In this first example, I am creating a stored procedure against two tables and then execute the stored procedure. Before running the stored proceudre, I am going to include the actual execution plan.
--Example provided by www.sqlworkshops.com
--Create procedure that pulls orders based on City
--Do not forget to include the actual execution plan
CREATE PROC RegionalOrdersProc @City CHAR(20)
AS
BEGIN
DECLARE @OrderID INT, @OrderDetails CHAR(200)

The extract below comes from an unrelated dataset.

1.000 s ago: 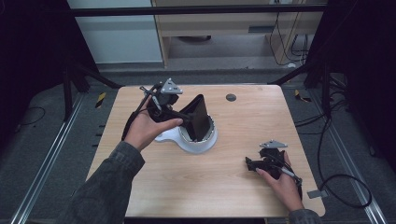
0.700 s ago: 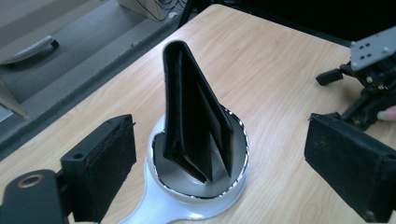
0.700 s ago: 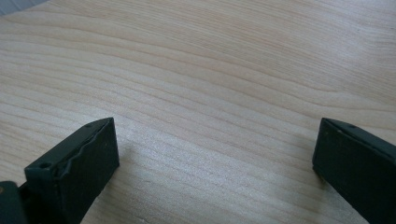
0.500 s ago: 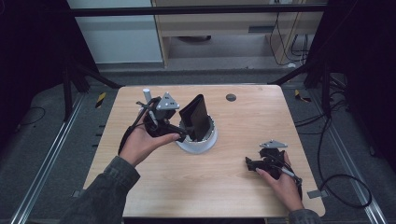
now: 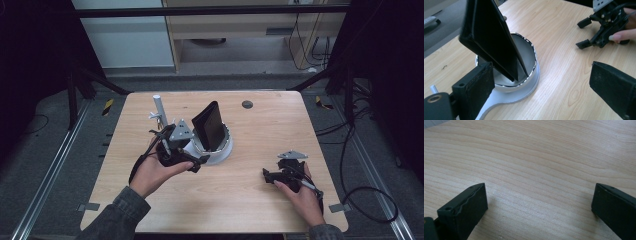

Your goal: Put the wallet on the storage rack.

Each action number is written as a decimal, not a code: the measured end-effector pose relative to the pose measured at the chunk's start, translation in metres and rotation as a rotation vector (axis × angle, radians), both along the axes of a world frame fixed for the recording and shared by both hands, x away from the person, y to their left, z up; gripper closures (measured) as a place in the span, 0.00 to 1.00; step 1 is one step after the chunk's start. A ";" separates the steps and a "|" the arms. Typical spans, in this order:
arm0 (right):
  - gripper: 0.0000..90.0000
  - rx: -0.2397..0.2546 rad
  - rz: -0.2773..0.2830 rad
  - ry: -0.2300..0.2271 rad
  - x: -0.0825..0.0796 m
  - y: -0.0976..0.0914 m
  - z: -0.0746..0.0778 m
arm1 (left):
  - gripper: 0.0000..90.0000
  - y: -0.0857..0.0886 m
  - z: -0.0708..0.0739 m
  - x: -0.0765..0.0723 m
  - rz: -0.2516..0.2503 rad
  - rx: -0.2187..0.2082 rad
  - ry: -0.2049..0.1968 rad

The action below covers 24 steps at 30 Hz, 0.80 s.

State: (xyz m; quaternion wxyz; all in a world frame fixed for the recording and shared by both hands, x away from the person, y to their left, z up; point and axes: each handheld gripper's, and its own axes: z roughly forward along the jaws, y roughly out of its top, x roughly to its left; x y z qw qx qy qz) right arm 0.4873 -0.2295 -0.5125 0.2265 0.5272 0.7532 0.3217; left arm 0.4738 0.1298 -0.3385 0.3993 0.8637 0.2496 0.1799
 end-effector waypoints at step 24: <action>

SELECT @OrderID = o.OrderID, @OrderDetails = o.OrderDetails
FROM RegionalOrders ao INNER JOIN Orders o ON (o.OrderID = ao.OrderID)
WHERE City = @City
END
GO
SET STATISTICS time ON
GO
--Example provided by www.sqlworkshops.com
--Execute the procedure with parameter SmallCity1
EXEC RegionalOrdersProc 'SmallCity1'
GO
After running the stored procedure, if we right click on the Clustered Index Scan and click Properties we can see the Estimated Numbers of Rows is 24.
If we right click on Nested Loops and click Properties we do not see Prefetch, because it is disabled. This behavior was expected, because the number of rows containing the value ‘SmallCity1’ in the outer table is less than 25.
Now, if I run the same procedure with parameter ‘BigCity’ will Prefetch be enabled?
--Example provided by www.sqlworkshops.com
--Execute the procedure with parameter BigCity
--We are using cached plan
EXEC RegionalOrdersProc 'BigCity'
GO
As we can see from the below screenshot, prefetch is not enabled and the query takes around 7 seconds to execute. This is because the query used the cached plan from ‘SmallCity1’ that had prefetch disabled. Please note that even if we have 999 rows for ‘BigCity’ the Estimated Numbers of Rows is still 24.
Finally, let’s clear the procedure cache to trigger a new optimization and execute the procedure again.
DBCC freeproccache
GO
EXEC RegionalOrdersProc 'BigCity'
GO
This time, our procedure runs under a second, Prefetch is enabled and the Estimated Number of Rows is 999.
The RegionalOrdersProc can be optimized by using the below example where we are using an optimizer hint. I have also shown some other hints that could be used as well.
--Example provided by www.sqlworkshops.com
--You can fix the issue by using any of the following
--hints
--Create procedure that pulls orders based on City
DROP PROC RegionalOrdersProc
GO
CREATE PROC RegionalOrdersProc @City CHAR(20)
AS
BEGIN
DECLARE @OrderID INT, @OrderDetails CHAR(200)
SELECT @OrderID = o.OrderID, @OrderDetails = o.OrderDetails
FROM RegionalOrders ao INNER JOIN Orders o ON (o.OrderID = ao.OrderID)
WHERE City = @City
--Hinting optimizer to use SmallCity2 for estimation
OPTION (optimize FOR (@City = 'SmallCity2'))
--Hinting optimizer to estimate for the currnet parameters
--option (recompile)
--Hinting optimize not to use histogram rather
--density for estimation (average of all 3 cities)
--option (optimize for (@City UNKNOWN))
--option (optimize for UNKNOWN)
END
GO
Conclusion, this tip was mainly aimed at illustrating how Prefetch can speed up query execution and how the different number of rows can trigger this.